Section 6. Withholding. The Company shall have the right to withhold from any amount payable hereunder any employee Federal, state and local taxes in order for the Company to satisfy any withholding tax obligation it may have under any applicable law or regulation.
Section 7. Expenses. In the event of any legal action to enforce Executive’s or the Company’s rights under this Agreement, each party will be responsible for that party’s attorneys’ fees, expenses and disbursements.

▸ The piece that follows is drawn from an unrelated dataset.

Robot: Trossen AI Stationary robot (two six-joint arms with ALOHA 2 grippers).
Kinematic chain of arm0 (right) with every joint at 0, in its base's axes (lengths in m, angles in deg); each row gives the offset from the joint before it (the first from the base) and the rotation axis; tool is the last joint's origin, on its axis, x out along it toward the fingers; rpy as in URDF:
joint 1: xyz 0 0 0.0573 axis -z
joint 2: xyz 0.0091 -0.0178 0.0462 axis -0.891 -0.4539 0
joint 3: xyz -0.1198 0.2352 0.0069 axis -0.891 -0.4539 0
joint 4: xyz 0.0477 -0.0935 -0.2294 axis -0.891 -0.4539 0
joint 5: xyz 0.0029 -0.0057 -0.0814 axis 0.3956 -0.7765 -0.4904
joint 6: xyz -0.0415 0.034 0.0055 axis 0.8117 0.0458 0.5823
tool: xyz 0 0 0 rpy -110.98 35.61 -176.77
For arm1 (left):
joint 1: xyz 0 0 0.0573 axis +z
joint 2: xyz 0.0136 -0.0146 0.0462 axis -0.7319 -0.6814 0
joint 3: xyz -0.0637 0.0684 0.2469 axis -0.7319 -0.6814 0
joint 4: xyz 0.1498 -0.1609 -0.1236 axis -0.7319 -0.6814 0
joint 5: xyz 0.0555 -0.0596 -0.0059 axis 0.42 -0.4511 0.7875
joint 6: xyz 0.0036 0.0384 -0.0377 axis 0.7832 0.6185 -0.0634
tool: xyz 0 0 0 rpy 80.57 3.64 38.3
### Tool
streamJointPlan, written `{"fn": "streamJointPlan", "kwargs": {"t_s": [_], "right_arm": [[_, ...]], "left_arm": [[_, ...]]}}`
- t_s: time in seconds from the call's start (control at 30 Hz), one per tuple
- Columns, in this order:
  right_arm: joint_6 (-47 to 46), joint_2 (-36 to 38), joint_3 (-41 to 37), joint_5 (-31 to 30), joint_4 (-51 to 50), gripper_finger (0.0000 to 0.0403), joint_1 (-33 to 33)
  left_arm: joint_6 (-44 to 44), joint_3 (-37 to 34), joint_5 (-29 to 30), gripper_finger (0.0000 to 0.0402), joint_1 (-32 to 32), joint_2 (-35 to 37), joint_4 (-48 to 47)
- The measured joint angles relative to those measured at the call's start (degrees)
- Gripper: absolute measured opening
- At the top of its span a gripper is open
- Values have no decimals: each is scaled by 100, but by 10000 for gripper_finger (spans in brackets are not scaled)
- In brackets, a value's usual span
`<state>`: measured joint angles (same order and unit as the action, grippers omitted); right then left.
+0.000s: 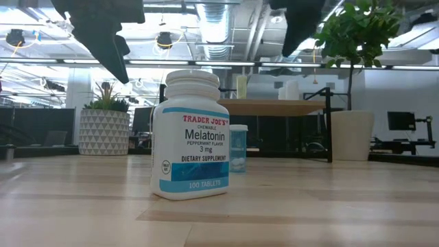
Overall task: Pick and place medicine bottles onto shelf by color
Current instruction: Put the yellow pill bottle on the shelf
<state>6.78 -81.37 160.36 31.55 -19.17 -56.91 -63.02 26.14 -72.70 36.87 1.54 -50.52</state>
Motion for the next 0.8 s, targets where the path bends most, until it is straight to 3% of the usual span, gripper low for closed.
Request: {"fn": "streamJointPlan", "kwargs": {"t_s": [0.17, 0.3, 0.53, 0.8], "right_arm": [[-133, 560, -1694, -284, 2082, 108, -213], [-180, 546, -2496, -908, 3484, 107, -242], [-374, -13, -2674, -2350, 4382, 107, -219], [-226, -383, -2675, -2605, 5159, 107, -166]], "left_arm": [[1, 0, 0, 169, 0, 0, 1], [2, 0, 0, 169, 0, 0, 2], [9, 0, 16, 169, 0, 0, 14], [14, -2, 85, 169, 2, 0, 34]]}}
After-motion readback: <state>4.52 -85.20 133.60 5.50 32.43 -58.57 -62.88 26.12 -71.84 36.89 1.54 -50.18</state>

Section 8. Assignment. This Agreement is binding upon and shall inure to the benefit of the parties hereto and their respective successors and assigns. Executive shall not assign or transfer any rights or obligations hereunder. The Company shall have the right to assign or transfer any rights or obligations hereunder only to (a) a successor entity in the event of a merger, consolidation, or transfer or sale of all or substantially all the assets of the Company or (b) a parent, subsidiary or other affiliate of the Company (including, without limitation, HealthPocket). Any purported assignment, other than as provided above, shall be null and void.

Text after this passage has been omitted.